Before 1960 people used to do their shopping at the corner shop or the local small shop until the first supermarket opened in the Market Hall (Boxing Club), Market Street, Kidsgrove.
At one time Whitehill had five shops 3 of which were in the front room of the house. These were: a hairdresser (93 Whitehill Road), a grocers (115 Whitehill Road) and a general store/Post Office (216 Whitehill Road). The grocer at 115 also operated a corset measuring business. There was the Co-operative Society which by no means resembles the store as it is today. The Hairdressers next to the Co-op was a greengrocery/fishmongers. Lastly 216 Whitehill Road was a general store which also had a Post Office section.
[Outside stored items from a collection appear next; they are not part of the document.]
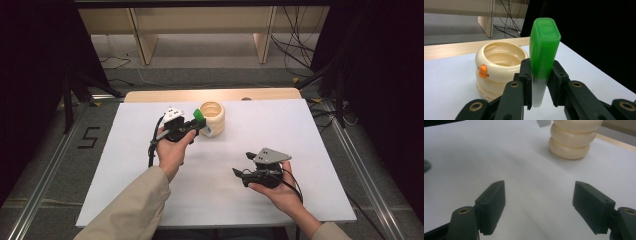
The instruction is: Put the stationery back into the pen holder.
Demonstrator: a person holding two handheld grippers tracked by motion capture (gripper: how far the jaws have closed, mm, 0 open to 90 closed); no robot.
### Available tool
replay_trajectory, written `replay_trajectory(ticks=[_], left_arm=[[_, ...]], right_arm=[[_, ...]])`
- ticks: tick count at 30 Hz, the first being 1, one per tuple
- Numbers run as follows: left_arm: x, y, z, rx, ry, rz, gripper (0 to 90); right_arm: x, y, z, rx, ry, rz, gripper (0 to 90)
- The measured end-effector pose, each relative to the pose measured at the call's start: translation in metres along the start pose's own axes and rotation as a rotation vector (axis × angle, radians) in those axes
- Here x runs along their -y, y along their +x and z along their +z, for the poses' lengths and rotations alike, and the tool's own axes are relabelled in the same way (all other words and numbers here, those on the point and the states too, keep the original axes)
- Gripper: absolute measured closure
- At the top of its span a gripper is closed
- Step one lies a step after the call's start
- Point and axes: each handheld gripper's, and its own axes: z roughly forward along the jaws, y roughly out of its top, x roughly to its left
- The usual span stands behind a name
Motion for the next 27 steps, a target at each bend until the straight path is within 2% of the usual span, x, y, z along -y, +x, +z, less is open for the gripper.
replay_trajectory(ticks=[15,27], left_arm=[[-0.002,0.0033,0.0018,-0.012,0.001,-0.004,74.9],[-0.0033,0.0084,0.0057,-0.03,0.005,0.01,74.9]], right_arm=[[0.0027,-0.0027,-0.0031,-0.003,0.008,0.022,25.3],[0.0076,-0.0075,-0.0084,-0.003,0.012,0.035,24.4]])
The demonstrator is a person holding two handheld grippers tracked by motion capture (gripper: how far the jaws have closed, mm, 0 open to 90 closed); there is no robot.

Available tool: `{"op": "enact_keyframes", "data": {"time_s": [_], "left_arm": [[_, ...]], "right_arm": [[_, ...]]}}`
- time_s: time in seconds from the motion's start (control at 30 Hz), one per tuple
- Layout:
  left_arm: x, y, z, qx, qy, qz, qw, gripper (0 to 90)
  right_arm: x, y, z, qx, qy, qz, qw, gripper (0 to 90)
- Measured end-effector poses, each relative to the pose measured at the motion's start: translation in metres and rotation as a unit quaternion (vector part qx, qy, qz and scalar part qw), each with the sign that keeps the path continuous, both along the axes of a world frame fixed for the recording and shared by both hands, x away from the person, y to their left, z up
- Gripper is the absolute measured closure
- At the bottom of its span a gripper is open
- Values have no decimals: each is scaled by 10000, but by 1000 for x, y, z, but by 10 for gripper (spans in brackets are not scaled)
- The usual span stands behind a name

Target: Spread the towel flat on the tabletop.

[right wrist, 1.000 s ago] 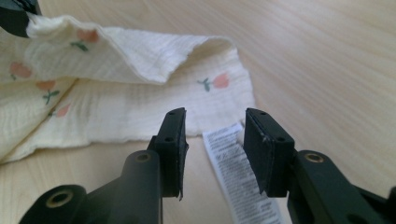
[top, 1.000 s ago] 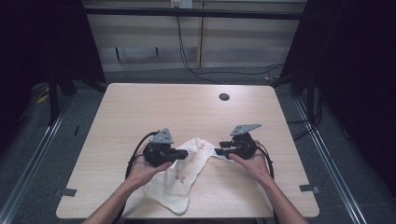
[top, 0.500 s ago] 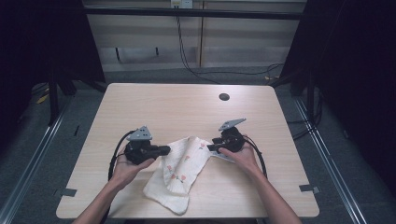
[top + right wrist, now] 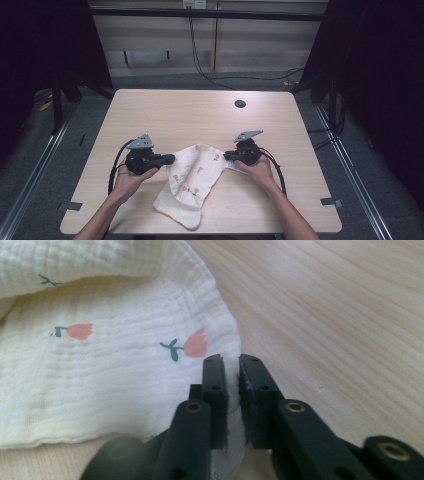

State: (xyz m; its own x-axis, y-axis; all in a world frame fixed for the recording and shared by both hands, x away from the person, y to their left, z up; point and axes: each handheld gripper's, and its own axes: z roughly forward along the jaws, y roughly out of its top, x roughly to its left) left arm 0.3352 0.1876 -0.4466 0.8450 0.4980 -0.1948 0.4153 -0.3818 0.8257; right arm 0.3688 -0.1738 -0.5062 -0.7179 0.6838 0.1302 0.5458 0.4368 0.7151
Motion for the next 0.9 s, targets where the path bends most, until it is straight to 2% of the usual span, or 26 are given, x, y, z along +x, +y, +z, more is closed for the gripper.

The Co-operative Society resembled the shops you see at museums like Beamish. Cheese was cut on a marble slab and so was butter. Sugar was weighed in pounds and put in a blue paper bag. Most dry goods had to be weighed. There was little or no packaging in those days and certainly no bags were provided to carry shopping home. Youngsters were very rarely sent to the shop to buy eggs because they were put in a paper bag and would not always arrive home unbroken. You could buy one egg if you so wished. Mothers would buy their bread which was unsliced and place it on the bonnet of their child's pram and by the time they arrived home the child had chewed the corners off the loaf (no wrapping paper then).
Money was handed to the shop assistant who wrote out a slip in duplicate and placed one copy together with the money in a container, attached it to a wire, pulled a handle to send it on its way to an office at the back of the shop. The money was taken out and change put back in and sent back to the shop assistant. No credit cards in those days. Because all customers were members of the Co-operative Society they received a dividend (known as divi). Everyone looked forward to divi day.
When Sunday opening came into being stories tell that the Superintendent of Whitehill Weslyan Chapel (Bottom Chapel) said to the Sunday School children that he hoped that they would not spend their penny collection on sweets from No 216. How many penny gob stoppers were bought on their way home from Sunday School is anyone's guess.
Almost all every days needs were catered for by these 5 shops.
There were 3 farms in Whitehill where some produce could be purchased. Cotterill's farm (opposite 212 Whitehill Road), Archer's Farm (path leading from 128 Whitehill Road towards Tawney Close) and Hulme's Farm (opposite Maryhill School gates, Galleys Bank). A Mr and Mrs Mitchell lived in a cottage at Galleys Bank almost opposite William Road and they kept pigs and hens and youngsters would take their family's vegetable peelings to be made into pig swill which could be smelled in the street. In exchange for the peelings a sweet was given. If they did not require all their produce then they would sell it to the locals.
If you wanted something special like clothes or household goods people ventured out to Hanley or Tunstall possibly on Stanier's or Rowbotham's bus or even used the Loop Line.